Machine Learning-based Anomaly Detection for Hydroelectric Power Plants

Purpose - This paper analyzes how anomaly detection can effectively be applied to predictive maintenance in hydroelectric power plants and evaluates the effects SHAP values have in helping the user understand the causes of the reported anomaly. Methods - We compared the performance of RRCF, KDE, SOD, ECOD, isolation forest, auto-encoder, DeepSVDD, KitNet, and RSHash on data coming from a real-world hydroelectric power plant, through human evaluation (since no label was available and the labeling process was too expensive). Then we checked whether SHAP applied to the best performing model gives informative and correct indications on the cause of the anomaly. Results - Our results showed that auto-encoders can catch all of the organization’s recorded anomalies and propose additional ones, that are later confirmed by the expert of the domain. The application of SHAP is sufficiently able to guide the user toward the features related to the anomaly but is a little slow to be applied in streaming data. Implications - From a practical perspective, more efficient maintenance leads to less operative costs and higher reliability of the plant, on top of this we used models and algorithms from well-known Python packages so this work is ready to be applied as a production tool. From a social perspective, reducing the costs makes hydroelectric technology more appealing to investors, helping the transition towards renewable energies.

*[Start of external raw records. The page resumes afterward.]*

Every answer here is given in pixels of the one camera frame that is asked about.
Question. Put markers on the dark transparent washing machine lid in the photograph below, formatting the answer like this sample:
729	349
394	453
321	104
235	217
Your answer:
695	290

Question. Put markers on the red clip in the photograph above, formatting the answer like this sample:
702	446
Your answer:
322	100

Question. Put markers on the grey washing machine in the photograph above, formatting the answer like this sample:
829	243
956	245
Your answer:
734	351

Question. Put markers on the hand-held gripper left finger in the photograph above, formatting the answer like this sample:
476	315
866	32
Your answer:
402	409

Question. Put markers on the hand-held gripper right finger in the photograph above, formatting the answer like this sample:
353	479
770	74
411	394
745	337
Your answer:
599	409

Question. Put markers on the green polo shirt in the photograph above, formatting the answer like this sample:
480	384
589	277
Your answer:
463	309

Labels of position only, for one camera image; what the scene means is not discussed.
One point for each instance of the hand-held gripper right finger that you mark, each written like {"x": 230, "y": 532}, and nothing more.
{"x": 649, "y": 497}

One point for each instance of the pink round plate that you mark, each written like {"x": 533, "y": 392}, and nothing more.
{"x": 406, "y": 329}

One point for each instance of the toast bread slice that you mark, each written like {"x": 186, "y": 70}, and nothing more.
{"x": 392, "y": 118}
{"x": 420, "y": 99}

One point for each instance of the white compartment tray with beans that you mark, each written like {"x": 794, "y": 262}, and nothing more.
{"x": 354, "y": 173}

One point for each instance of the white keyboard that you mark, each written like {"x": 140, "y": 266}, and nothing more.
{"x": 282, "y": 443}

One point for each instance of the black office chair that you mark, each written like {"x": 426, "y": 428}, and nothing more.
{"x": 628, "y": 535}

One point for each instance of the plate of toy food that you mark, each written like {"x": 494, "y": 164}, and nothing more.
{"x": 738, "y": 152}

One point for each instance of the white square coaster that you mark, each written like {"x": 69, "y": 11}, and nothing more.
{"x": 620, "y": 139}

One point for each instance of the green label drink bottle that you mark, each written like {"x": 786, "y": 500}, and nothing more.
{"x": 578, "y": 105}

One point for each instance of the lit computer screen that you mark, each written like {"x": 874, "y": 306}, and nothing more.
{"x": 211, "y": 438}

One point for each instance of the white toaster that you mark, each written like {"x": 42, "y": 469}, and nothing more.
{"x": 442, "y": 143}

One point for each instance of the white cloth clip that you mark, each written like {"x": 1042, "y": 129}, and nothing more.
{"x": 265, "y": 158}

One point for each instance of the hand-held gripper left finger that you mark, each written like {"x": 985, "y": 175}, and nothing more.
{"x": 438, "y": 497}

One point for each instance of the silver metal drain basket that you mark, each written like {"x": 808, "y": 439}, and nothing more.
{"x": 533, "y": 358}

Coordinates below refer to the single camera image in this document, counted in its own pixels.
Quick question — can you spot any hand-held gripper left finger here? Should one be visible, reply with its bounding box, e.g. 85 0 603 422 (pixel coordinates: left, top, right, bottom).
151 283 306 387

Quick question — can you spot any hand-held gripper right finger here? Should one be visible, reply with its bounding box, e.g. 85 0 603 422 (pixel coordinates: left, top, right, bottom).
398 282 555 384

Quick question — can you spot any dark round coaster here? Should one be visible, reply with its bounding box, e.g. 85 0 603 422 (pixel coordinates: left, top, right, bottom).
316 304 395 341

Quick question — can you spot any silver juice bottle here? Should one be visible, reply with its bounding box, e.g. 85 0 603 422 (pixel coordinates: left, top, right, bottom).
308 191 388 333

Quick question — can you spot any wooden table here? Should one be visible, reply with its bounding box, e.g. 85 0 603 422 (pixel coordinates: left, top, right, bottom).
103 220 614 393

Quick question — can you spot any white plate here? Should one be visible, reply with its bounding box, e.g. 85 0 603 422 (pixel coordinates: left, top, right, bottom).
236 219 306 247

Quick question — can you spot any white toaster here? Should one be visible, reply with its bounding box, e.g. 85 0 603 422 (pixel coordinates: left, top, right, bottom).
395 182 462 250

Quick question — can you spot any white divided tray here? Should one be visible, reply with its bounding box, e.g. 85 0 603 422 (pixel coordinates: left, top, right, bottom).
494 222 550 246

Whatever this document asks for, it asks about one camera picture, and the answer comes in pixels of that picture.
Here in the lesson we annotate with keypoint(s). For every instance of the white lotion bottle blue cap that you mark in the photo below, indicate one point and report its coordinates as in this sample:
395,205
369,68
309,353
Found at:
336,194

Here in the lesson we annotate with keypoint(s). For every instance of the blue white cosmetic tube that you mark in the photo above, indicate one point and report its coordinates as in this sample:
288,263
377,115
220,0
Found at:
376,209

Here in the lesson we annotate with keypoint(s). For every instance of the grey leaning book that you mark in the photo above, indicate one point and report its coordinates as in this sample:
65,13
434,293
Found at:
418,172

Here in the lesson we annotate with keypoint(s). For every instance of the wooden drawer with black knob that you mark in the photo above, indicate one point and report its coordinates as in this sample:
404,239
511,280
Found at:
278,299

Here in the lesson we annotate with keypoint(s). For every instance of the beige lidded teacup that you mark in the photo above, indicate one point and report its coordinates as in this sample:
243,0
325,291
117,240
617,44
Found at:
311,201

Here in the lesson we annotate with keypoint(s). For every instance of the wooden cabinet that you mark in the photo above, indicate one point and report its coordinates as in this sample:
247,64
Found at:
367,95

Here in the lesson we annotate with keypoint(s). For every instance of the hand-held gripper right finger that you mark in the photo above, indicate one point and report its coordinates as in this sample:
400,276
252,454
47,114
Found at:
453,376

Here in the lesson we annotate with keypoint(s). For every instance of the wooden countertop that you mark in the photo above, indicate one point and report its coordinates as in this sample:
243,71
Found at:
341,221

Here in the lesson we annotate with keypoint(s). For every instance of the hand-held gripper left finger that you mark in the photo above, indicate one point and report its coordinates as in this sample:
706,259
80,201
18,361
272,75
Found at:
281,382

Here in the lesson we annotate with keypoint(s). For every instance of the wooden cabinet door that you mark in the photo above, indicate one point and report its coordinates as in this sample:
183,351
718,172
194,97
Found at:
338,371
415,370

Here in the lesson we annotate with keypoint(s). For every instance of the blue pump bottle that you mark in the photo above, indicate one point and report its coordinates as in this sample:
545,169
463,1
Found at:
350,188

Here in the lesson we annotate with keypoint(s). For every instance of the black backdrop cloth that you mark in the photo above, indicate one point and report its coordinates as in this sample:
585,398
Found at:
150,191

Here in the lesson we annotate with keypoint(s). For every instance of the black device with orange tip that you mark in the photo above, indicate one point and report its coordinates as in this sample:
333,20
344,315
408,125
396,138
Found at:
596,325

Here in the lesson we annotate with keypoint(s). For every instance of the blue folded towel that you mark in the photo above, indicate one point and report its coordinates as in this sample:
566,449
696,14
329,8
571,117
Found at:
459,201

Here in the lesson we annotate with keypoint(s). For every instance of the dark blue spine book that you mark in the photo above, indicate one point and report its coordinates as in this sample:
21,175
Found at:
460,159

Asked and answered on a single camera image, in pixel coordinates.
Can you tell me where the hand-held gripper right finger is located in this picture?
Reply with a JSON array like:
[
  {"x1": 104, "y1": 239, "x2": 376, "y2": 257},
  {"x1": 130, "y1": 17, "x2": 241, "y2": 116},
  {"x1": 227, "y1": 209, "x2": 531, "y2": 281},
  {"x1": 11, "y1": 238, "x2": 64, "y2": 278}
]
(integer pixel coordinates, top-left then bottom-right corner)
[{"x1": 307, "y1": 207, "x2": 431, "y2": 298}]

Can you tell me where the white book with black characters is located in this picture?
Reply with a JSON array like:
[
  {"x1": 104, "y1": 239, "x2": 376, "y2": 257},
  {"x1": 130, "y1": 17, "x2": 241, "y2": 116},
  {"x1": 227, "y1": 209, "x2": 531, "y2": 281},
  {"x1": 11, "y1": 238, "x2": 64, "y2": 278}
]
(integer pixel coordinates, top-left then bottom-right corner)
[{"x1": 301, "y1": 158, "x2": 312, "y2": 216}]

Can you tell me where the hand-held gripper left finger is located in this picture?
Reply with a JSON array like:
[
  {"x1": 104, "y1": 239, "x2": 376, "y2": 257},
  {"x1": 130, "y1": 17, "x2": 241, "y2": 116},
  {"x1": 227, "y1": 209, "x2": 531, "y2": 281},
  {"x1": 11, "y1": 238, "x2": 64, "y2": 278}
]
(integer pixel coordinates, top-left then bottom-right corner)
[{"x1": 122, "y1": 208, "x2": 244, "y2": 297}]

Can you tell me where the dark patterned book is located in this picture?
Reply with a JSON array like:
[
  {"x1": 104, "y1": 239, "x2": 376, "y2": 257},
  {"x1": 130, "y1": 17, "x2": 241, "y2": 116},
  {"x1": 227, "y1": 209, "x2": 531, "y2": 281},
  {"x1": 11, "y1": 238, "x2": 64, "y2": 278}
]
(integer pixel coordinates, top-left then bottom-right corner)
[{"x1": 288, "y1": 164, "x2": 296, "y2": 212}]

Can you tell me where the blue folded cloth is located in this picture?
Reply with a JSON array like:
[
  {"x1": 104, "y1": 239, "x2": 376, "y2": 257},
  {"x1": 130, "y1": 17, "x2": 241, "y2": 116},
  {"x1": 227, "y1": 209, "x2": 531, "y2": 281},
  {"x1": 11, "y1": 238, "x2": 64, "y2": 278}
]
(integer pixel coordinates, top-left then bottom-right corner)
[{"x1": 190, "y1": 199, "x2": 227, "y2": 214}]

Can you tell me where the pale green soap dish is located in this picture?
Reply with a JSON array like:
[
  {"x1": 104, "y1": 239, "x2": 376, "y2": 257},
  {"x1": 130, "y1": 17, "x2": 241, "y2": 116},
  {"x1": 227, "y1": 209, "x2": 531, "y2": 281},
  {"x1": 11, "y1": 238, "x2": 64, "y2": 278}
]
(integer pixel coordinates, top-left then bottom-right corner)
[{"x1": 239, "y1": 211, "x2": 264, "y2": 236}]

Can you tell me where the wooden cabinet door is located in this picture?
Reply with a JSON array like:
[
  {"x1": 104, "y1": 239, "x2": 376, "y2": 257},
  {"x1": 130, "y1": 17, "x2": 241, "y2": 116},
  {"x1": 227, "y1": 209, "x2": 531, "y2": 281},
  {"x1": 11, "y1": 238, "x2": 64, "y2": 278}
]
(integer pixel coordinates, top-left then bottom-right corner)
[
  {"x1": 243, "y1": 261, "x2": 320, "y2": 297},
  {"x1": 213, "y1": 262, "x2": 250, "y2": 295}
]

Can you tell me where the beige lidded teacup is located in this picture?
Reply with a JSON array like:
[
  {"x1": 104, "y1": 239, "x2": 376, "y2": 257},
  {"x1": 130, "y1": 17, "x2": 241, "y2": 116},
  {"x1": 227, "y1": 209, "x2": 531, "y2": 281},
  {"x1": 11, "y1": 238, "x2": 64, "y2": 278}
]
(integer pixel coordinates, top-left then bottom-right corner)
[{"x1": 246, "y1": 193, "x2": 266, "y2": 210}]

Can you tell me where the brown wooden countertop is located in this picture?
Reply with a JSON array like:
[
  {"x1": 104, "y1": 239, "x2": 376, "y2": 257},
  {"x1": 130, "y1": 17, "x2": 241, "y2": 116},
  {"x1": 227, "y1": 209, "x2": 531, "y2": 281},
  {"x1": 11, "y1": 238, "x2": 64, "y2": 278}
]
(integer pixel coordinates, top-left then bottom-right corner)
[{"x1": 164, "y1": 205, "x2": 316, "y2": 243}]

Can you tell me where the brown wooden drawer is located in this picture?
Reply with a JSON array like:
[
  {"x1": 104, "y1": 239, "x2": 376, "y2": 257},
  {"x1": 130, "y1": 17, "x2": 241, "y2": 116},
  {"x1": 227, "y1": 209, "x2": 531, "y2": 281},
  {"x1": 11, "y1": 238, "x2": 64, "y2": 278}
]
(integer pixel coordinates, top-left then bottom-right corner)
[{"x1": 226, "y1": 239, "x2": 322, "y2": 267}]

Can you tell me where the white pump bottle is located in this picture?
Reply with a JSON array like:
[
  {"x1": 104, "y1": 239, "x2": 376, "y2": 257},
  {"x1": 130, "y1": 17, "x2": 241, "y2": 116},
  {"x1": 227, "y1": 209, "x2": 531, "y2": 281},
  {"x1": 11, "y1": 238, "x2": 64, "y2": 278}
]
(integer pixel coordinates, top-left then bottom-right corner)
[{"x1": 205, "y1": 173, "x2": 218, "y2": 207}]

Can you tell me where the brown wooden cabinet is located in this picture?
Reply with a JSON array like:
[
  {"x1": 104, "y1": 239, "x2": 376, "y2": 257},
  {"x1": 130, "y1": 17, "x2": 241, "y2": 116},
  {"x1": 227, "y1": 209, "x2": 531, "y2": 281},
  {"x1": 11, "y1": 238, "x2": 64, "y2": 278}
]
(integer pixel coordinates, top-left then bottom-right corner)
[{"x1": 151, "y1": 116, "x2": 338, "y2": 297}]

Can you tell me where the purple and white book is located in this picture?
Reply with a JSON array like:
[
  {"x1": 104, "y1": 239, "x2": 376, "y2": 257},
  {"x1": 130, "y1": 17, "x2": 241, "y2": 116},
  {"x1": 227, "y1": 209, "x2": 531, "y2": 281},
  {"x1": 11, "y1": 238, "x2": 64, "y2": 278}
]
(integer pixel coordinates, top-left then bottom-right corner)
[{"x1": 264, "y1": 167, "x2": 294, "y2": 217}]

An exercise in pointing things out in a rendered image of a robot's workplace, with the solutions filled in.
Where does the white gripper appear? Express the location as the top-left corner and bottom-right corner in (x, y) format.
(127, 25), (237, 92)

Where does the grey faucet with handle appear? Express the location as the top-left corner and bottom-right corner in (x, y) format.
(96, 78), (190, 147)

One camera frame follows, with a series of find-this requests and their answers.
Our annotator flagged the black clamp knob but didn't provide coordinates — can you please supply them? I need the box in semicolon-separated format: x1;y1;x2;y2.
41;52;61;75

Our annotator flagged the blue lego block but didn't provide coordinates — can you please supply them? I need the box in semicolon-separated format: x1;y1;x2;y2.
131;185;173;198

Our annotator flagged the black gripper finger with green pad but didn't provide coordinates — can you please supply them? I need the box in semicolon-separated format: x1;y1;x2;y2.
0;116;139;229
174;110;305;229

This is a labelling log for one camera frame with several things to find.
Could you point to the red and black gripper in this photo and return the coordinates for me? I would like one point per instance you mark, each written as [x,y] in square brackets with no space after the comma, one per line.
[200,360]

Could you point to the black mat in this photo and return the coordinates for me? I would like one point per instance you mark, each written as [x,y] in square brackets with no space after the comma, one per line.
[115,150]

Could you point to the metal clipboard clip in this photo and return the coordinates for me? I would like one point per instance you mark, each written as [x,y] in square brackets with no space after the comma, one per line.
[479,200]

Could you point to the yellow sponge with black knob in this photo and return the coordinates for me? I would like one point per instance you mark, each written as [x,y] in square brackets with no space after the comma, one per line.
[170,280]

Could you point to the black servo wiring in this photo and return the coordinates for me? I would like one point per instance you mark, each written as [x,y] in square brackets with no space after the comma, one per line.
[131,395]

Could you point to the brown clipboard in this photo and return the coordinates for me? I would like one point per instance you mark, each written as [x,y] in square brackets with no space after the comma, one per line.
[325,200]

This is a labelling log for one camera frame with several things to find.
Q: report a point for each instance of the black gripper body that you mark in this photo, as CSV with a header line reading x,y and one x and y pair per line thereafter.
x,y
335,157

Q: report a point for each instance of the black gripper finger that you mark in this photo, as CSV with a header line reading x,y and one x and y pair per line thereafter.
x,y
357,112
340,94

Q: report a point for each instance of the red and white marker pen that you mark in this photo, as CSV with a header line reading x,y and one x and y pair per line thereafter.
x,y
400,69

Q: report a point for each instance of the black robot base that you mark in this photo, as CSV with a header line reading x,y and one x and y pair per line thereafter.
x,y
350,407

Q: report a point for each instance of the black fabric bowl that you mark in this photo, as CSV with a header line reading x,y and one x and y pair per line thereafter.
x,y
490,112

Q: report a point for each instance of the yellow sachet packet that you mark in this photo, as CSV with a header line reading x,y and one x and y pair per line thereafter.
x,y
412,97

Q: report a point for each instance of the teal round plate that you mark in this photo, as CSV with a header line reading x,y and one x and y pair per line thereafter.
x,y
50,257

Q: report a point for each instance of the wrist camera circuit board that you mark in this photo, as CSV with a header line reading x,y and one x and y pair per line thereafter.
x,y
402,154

Scopo - Questo lavoro analizza come il rilevamento delle anomalie possa essere efficacemente applicato alla manutenzione predittiva delle centrali idroelettriche e valuta gli effetti degli SHAP values nell’aiutare l’utente a comprendere le cause dell’anomalia segnalata. Metodo - Abbiamo confrontato le prestazioni di RRCF, KDE, SOD, ECO, isolation forest, auto-encoder, DeepSVDD, KitNet e RSHash su un insieme di dati provenienti da una vera centrale idroelettrica, attraverso una valutazione umana (poiché non erano disponibili labels e procurarsele sarebbe stato troppo costoso). Poi abbiamo verificato se SHAP, applicato al modello più performante, fornisce indicazioni informative e corrette sulla causa dell’anomalia. Risultati - I nostri risultati hanno mostrato che gli auto-encoder sono in grado di cogliere tutte le anomalie registrate dall’organizzazione e di proporne altre, che vengono poi confermate dall’esperto di dominio. L’applicazione di SHAP è sufficientemente in grado di guidare l’utente verso le features relative all’anomalia, ma è un po’ lenta per essere applicata ai dati in streaming. Implicazioni - Da un punto di vista pratico, una manutenzione più efficiente porta a minori costi operativi e a una maggiore affidabilità dell’impianto; inoltre, abbiamo utilizzato modelli e algoritmi tratti da noti pacchetti Python, quindi questo lavoro è pronto per essere applicato come strumento di produzione. Da un punto di vista sociale, la riduzione dei costi rende la tecnologia idroelettrica più interessante per gli investitori, favorendo la transizione verso le energie rinnovabili.